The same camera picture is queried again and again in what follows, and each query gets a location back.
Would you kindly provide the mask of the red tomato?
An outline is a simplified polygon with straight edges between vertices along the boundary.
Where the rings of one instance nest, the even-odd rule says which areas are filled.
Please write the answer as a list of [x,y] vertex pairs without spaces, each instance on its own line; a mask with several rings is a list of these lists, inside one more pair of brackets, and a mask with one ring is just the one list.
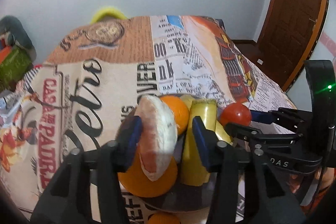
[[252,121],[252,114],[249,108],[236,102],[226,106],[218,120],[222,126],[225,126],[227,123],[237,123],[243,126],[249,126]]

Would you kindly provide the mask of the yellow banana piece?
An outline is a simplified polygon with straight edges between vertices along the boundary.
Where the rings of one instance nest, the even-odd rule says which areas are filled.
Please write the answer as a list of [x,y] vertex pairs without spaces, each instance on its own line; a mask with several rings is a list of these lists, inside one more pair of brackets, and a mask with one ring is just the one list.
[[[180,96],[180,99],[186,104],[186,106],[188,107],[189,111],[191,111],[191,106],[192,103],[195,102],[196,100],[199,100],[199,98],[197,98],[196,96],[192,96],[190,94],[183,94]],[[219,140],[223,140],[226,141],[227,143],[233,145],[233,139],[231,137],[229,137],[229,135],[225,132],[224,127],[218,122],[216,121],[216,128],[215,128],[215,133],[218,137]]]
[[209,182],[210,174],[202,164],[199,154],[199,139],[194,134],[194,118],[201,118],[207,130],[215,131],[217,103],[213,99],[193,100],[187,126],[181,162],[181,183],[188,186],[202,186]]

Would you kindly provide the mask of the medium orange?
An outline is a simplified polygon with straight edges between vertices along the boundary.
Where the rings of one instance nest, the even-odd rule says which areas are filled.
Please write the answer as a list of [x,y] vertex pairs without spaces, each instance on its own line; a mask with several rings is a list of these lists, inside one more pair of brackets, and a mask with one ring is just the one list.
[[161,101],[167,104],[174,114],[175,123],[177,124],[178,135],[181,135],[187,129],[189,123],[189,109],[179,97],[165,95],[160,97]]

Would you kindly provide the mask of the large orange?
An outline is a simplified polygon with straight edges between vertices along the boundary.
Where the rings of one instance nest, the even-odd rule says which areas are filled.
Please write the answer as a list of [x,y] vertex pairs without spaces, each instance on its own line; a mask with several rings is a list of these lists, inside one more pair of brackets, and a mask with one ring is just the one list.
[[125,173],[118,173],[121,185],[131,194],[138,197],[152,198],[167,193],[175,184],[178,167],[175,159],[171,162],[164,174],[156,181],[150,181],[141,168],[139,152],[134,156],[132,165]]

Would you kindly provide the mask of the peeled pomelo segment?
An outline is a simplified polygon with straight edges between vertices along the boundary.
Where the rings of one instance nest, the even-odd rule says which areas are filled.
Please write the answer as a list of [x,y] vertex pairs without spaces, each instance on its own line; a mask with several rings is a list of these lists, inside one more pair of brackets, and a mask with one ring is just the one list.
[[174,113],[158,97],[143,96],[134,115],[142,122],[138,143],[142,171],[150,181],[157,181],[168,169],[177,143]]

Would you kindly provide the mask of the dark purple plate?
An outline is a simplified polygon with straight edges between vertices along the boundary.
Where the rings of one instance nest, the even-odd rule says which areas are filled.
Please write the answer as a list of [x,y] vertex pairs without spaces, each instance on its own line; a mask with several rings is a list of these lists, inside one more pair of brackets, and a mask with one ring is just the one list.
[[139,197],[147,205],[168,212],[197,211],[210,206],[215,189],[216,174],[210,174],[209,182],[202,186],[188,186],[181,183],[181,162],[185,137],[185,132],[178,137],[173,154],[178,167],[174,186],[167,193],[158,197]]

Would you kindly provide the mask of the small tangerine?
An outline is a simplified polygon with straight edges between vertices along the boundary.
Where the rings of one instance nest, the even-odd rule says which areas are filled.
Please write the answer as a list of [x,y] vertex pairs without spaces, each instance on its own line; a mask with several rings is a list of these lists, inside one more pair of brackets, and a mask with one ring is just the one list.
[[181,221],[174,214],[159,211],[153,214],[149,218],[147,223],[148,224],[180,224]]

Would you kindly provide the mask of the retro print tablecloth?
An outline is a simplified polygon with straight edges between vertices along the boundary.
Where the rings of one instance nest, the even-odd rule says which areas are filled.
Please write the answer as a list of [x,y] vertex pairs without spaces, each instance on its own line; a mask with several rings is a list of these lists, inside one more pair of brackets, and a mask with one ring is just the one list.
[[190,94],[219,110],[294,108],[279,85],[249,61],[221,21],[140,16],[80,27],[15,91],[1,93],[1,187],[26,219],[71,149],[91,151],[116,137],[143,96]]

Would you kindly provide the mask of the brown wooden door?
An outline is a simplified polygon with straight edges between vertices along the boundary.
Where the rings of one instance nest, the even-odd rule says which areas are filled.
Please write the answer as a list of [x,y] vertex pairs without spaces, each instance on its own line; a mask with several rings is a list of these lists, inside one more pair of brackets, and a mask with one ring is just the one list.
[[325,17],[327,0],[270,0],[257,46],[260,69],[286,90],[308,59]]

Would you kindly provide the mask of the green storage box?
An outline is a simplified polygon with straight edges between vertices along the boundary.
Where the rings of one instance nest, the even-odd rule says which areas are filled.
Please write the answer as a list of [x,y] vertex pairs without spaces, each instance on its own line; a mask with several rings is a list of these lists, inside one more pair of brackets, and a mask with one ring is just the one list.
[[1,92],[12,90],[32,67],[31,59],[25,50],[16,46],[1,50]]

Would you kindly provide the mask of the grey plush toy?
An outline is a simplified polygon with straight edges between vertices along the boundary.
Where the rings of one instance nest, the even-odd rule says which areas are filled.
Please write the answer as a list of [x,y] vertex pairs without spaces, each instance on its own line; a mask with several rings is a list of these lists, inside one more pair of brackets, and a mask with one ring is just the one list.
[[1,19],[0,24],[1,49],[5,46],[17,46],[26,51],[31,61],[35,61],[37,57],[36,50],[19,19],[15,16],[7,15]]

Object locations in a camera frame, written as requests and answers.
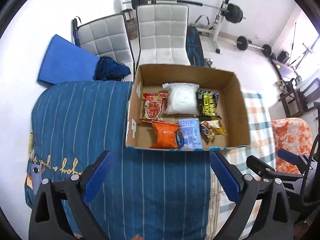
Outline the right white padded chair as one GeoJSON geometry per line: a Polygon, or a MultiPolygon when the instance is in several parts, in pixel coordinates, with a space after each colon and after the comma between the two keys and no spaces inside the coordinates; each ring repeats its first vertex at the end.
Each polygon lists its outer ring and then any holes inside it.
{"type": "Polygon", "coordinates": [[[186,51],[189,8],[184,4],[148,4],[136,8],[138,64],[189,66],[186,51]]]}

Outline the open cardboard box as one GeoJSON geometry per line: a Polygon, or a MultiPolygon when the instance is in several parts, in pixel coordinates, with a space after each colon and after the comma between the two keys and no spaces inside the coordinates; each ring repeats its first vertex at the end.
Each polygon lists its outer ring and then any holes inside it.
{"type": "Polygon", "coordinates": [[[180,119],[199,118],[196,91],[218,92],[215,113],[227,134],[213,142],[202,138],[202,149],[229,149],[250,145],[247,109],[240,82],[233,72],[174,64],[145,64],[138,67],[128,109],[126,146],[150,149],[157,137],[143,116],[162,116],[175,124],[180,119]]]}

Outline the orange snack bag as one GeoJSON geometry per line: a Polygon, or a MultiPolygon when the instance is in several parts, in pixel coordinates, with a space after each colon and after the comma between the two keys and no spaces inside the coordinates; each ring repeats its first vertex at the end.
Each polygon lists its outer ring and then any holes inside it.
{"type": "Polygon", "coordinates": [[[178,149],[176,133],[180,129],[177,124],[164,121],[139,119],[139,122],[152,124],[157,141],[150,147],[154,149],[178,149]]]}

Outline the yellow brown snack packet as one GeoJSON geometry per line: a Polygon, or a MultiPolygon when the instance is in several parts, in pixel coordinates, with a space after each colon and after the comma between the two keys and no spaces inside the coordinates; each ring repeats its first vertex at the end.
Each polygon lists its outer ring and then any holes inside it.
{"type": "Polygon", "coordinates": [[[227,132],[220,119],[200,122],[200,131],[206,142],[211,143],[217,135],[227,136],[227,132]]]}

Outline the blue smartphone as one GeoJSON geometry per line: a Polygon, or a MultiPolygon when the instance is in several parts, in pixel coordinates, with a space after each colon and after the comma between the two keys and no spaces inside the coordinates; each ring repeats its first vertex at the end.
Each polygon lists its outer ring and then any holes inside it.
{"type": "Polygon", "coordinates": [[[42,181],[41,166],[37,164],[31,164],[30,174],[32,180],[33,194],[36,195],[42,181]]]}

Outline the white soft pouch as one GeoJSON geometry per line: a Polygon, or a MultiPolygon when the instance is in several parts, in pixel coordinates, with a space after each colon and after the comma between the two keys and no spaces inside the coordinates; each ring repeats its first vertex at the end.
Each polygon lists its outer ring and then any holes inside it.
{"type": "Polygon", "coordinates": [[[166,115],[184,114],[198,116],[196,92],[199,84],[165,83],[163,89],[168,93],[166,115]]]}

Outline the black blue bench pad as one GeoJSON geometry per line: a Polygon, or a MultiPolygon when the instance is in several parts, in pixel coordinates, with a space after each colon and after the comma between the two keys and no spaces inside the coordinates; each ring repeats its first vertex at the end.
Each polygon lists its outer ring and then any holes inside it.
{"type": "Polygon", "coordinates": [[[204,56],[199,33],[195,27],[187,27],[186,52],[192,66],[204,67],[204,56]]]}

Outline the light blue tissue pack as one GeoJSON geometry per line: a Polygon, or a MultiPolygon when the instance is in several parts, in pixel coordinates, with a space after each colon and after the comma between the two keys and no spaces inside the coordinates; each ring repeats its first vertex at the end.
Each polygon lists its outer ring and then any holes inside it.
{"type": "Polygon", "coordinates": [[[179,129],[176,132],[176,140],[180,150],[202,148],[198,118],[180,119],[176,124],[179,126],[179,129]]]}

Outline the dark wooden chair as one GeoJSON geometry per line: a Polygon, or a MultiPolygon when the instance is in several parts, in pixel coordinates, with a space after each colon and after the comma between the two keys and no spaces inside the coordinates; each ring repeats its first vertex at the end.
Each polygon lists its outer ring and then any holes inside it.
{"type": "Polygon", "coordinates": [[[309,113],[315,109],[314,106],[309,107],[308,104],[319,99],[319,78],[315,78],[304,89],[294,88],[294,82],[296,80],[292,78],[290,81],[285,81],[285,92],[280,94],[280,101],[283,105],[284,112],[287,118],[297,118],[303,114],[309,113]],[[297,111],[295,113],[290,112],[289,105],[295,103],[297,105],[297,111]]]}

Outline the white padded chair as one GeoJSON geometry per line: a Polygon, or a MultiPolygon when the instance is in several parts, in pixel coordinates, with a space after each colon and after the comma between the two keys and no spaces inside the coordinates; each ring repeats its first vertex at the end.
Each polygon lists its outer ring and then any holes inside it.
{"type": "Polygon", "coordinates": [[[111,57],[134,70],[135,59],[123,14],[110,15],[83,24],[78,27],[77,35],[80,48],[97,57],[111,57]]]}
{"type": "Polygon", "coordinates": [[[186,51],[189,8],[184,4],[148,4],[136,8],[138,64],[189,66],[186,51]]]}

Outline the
...
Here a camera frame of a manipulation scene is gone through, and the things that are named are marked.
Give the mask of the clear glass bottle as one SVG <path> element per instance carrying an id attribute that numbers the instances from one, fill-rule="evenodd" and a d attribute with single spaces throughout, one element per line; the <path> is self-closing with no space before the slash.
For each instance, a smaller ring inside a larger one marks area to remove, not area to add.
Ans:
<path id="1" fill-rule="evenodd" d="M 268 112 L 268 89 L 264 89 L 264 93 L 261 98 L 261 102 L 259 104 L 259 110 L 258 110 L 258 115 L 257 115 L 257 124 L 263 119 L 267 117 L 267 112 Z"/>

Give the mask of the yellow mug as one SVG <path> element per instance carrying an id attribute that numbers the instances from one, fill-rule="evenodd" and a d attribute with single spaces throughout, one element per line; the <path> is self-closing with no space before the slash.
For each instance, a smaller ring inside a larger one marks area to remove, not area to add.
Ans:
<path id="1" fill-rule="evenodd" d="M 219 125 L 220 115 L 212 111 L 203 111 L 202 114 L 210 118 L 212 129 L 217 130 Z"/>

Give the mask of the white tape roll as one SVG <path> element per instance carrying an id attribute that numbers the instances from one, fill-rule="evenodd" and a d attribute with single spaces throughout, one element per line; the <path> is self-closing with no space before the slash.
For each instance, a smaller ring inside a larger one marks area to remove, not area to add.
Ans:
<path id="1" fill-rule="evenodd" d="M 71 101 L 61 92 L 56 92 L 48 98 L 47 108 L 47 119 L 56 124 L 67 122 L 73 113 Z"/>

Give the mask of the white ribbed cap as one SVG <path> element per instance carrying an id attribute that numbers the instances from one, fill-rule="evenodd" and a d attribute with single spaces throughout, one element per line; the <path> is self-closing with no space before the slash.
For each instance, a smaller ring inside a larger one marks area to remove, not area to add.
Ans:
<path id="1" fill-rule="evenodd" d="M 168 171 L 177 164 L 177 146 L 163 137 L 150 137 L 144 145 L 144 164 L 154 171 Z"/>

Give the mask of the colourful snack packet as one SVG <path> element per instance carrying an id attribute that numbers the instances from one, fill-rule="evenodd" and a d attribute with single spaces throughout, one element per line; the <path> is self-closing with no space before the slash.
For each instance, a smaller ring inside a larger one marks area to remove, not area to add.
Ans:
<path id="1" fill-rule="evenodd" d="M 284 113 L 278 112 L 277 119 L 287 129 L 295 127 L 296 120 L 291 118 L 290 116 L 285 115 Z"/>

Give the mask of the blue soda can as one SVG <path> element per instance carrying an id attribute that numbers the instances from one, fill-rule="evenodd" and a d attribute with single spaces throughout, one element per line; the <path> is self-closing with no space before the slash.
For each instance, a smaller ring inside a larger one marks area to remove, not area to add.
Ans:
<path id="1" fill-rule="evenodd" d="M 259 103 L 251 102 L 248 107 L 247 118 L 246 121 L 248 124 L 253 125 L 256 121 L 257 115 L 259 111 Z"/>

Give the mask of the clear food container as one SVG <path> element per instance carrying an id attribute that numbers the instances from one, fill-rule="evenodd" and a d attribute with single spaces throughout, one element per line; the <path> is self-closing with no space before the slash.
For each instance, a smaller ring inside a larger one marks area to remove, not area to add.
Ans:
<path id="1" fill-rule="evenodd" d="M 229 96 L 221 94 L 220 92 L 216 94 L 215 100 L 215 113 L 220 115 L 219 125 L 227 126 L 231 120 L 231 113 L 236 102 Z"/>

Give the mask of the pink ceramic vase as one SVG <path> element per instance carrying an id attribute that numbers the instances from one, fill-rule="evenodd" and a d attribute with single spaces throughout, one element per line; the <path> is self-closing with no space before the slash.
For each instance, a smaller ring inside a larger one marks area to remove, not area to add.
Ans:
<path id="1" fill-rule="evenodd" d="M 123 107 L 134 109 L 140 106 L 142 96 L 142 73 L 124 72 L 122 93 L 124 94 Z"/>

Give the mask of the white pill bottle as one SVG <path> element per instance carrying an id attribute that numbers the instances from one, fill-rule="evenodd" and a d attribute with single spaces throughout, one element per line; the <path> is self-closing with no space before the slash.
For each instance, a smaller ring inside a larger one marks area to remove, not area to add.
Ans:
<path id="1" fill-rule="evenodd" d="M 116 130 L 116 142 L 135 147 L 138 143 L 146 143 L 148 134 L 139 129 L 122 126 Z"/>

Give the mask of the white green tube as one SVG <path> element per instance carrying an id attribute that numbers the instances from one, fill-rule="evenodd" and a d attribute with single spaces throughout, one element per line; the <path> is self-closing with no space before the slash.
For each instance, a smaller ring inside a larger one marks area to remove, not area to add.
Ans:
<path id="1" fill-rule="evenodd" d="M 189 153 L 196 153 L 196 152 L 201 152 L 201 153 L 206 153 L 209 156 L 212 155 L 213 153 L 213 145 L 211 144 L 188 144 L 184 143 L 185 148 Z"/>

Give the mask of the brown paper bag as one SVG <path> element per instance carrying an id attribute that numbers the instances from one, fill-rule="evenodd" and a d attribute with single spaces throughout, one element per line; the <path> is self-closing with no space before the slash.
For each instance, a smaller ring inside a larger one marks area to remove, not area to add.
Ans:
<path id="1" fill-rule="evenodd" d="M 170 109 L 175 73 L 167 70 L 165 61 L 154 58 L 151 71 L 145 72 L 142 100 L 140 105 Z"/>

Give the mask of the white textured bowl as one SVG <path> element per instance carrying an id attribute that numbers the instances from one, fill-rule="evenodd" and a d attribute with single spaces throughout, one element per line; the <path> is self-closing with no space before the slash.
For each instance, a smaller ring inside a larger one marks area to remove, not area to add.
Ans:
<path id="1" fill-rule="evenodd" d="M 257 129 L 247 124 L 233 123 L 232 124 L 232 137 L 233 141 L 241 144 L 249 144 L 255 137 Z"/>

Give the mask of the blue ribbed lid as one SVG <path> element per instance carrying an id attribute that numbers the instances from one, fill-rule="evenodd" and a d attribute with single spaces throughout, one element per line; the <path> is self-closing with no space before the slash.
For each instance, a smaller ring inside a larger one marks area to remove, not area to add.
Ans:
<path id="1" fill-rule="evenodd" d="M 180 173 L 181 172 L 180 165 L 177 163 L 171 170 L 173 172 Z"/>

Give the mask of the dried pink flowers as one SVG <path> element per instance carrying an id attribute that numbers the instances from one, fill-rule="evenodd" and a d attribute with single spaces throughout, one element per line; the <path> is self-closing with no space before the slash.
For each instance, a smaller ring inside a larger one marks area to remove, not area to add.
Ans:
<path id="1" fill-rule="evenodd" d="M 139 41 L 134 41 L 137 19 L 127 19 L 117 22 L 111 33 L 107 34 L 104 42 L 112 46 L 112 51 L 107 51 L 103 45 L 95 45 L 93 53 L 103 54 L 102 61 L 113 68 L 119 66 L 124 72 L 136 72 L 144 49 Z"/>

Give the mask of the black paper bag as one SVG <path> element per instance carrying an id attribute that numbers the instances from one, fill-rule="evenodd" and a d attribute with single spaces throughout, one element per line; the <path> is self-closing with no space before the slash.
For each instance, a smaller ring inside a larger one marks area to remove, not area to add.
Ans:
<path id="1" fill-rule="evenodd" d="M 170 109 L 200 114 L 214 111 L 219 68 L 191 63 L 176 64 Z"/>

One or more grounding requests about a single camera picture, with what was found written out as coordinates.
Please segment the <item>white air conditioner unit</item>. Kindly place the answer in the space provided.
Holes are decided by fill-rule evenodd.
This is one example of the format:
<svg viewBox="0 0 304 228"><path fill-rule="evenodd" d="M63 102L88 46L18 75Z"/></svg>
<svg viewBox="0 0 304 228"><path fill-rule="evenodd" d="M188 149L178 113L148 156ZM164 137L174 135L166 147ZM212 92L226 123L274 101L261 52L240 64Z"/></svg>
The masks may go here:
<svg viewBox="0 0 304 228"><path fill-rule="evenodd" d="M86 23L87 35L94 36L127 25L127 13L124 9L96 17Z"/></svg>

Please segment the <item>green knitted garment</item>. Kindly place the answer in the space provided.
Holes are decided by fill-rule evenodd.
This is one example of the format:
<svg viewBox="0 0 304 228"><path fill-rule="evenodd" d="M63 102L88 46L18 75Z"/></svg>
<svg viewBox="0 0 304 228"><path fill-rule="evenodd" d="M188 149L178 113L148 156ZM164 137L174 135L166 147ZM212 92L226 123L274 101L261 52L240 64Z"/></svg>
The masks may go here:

→ **Problem**
Would you please copy, word for word, everything above from the line containing "Outline the light" down to the line containing "Outline the dark", those two lines included?

→ **Task answer**
Outline the light blue tissue pack as one GeoJSON geometry per line: a Polygon, or a MultiPolygon when the instance is in several parts, in pixel coordinates, with a space after each colon and after the comma between the two keys and no spaces inside the coordinates; each ring repeats its first vertex at the end.
Each polygon lists its outer ring and then any holes inside it.
{"type": "Polygon", "coordinates": [[[179,129],[176,132],[176,140],[180,150],[202,148],[198,118],[180,119],[176,124],[179,126],[179,129]]]}

Outline the dark wooden chair as one GeoJSON geometry per line: a Polygon, or a MultiPolygon when the instance is in several parts, in pixel coordinates, with a space after each colon and after the comma between the two keys and no spaces inside the coordinates; each ring repeats its first vertex at the end.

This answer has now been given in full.